God tested them, of course. When the winter snow came and Gene became almost comatose, her mother said ‘he was like a sunflower’ they piled into the car and across snowy states to visit his mother in the desert and in the sunshine for him to heal. When Gene said they were ‘hitting the road’, he didn’t mean it literally.  But in the snow they hit a utility pole. Nobody, apart from Gene seemed to emerge unhurt from the wreck. Her mother, for example, suffered ‘raccoon eyes’ associated with brain damage, but hospitals were the work of the devil, so she suffered and self-medicated with herbs.

They hit the road again the following year in a snow storm. Gene’s argument that the angels protecting them could fly quicker than the sixty miles per kilometer they were doing on unmarked road flipped to a different story in the end.

Sara escapes, as we know she will, through education –it’s there in the title.  But at what price? She tries to prove to herself her father is bipolar.

In a Virginia Woolf essay she argued that women were constrained by the dominant ideology of womanhood, of being a wife and mother. Par, for the course, here, where Westover recognises in her extensive reading the Mormon practice of polygamy was god’s way of rewarding men by handing out new wives to the righteous like sweeties.

More taboo for Woolf was constraint on women’s bodies, woman having passion. For Woolf this ‘constrained her from telling the truth about [her] own experiences as a body’.

Educated is also a love story to herself, her body, a coming-of-age story. The wolf here is her brother Shawn. When she is a little girl, she is sweet. But when she hits adolescence and thinks about boys and wearing lipstick Shawn treats her like a slut and re-educates her.
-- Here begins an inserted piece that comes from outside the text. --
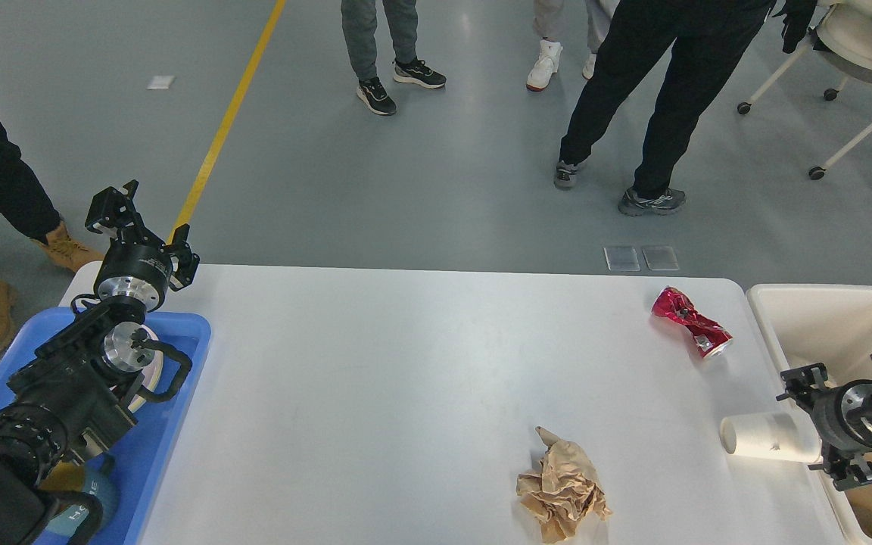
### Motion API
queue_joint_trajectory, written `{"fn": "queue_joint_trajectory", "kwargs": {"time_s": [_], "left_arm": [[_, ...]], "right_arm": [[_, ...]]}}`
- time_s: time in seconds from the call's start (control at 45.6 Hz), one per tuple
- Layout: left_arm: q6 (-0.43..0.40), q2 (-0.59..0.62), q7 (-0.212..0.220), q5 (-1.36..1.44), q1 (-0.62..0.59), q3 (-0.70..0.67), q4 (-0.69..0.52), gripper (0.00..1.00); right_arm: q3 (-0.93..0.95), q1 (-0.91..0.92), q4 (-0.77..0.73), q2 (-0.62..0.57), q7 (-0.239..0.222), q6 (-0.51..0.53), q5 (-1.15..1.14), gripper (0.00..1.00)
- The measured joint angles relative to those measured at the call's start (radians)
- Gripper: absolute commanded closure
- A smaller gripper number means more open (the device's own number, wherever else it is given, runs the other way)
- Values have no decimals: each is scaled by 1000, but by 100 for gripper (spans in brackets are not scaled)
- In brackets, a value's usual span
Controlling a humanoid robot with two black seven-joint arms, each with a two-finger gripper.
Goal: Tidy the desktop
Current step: 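Lower the right gripper to the white paper cup beside the bin, then grasp the white cup, lift it and drop it into the bin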
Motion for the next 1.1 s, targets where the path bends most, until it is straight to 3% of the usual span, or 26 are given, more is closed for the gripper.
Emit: {"fn": "queue_joint_trajectory", "kwargs": {"time_s": [0.482,0.592,0.745,0.789,0.811,0.855,1.096], "left_arm": [[0,0,-1,0,0,0,0,4],[0,0,-1,0,0,0,0,4],[0,0,-1,0,0,0,0,4],[0,0,-1,0,0,0,0,4],[0,0,-1,0,0,0,0,4],[0,0,-1,0,0,0,0,4],[0,0,-1,0,0,0,0,4]], "right_arm": [[72,-126,-126,61,2,0,-14,0],[80,-135,-133,66,2,0,-22,5],[83,-134,-129,73,2,-2,-24,37],[83,-130,-125,74,2,-2,-24,56],[83,-127,-123,75,2,-3,-24,76],[83,-124,-119,75,2,-3,-24,98],[85,-111,-94,75,2,1,-24,100]]}}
In a word, he’s a manipulative psychopath and even a Mormon bishop classifies him as such.

There’s a kind of naivety here of the truly desperate. If I do this…If I didn’t do that…I shouldn’t have done this. Shawn knows how that narrative goes. You read about the Shawns of this world in court reports that outline how they beat and murdered their partners for making the wrong kind of stew. For being out late. For talking to another man.
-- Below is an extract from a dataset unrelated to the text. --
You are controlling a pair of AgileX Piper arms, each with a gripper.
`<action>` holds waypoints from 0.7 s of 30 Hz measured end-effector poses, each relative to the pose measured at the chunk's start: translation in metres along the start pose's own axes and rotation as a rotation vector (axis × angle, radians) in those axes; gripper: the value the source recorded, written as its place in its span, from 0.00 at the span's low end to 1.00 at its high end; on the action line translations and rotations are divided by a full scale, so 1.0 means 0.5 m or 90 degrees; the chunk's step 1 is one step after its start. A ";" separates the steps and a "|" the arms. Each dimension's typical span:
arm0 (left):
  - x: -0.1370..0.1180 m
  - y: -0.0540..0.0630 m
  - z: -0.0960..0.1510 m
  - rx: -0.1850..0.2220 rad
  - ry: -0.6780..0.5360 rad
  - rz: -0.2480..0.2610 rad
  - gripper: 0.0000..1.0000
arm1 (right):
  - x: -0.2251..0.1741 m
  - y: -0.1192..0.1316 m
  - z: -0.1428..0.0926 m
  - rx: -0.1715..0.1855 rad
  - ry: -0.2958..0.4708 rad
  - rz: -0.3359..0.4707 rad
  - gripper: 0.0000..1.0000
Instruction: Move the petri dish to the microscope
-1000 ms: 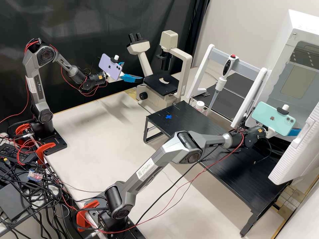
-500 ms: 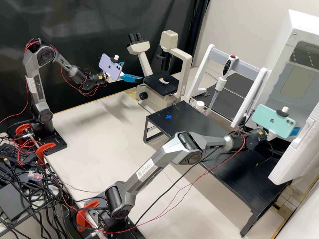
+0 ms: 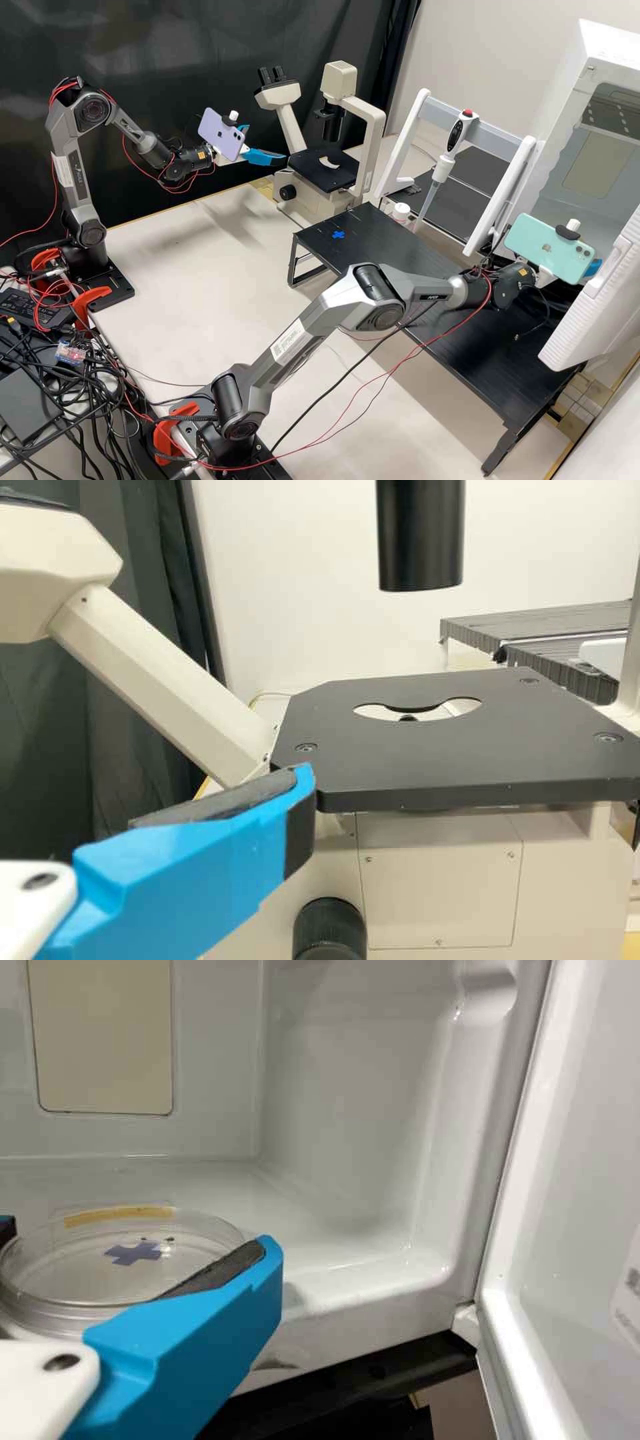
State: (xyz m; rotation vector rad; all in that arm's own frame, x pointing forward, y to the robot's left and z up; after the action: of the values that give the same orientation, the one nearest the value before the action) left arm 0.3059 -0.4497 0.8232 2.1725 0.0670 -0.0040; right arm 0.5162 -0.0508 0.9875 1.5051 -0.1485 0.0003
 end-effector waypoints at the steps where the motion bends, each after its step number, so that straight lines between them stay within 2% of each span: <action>1: 0.000 0.000 0.000 0.000 0.000 0.000 1.00 | -0.003 0.001 -0.001 0.000 0.002 0.000 0.00; 8: 0.000 0.000 0.000 0.000 0.000 0.000 1.00 | -0.047 0.009 0.004 0.014 0.017 -0.001 0.00; 14: 0.000 0.000 0.000 0.000 0.000 0.000 1.00 | -0.106 0.022 0.012 0.016 0.012 0.016 0.00; 21: 0.000 0.000 0.000 0.000 0.000 0.000 1.00 | -0.203 0.039 0.024 0.036 0.026 0.053 0.00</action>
State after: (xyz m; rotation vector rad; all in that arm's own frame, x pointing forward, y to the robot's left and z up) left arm 0.3059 -0.4497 0.8232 2.1725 0.0670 -0.0040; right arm 0.4126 -0.0522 0.9976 1.5533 -0.1791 0.1020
Here Westover hopes her family will take her into the fold if they find out how evil Shawn really is, how he played the same games with Tara’s sister, Audrey and if her father Gene, the great white patriarch, knew, really knew, he would shun Shawn, cast him out of the family and into everlasting damnation. The lies we tell ourselves are often the cruellest. That’s the moral of this epic narrative.

Best seller for good reasons. Beautifully written. Beautifully told and bold, but really, like father, like son. The foolishness of man is here in all its glory.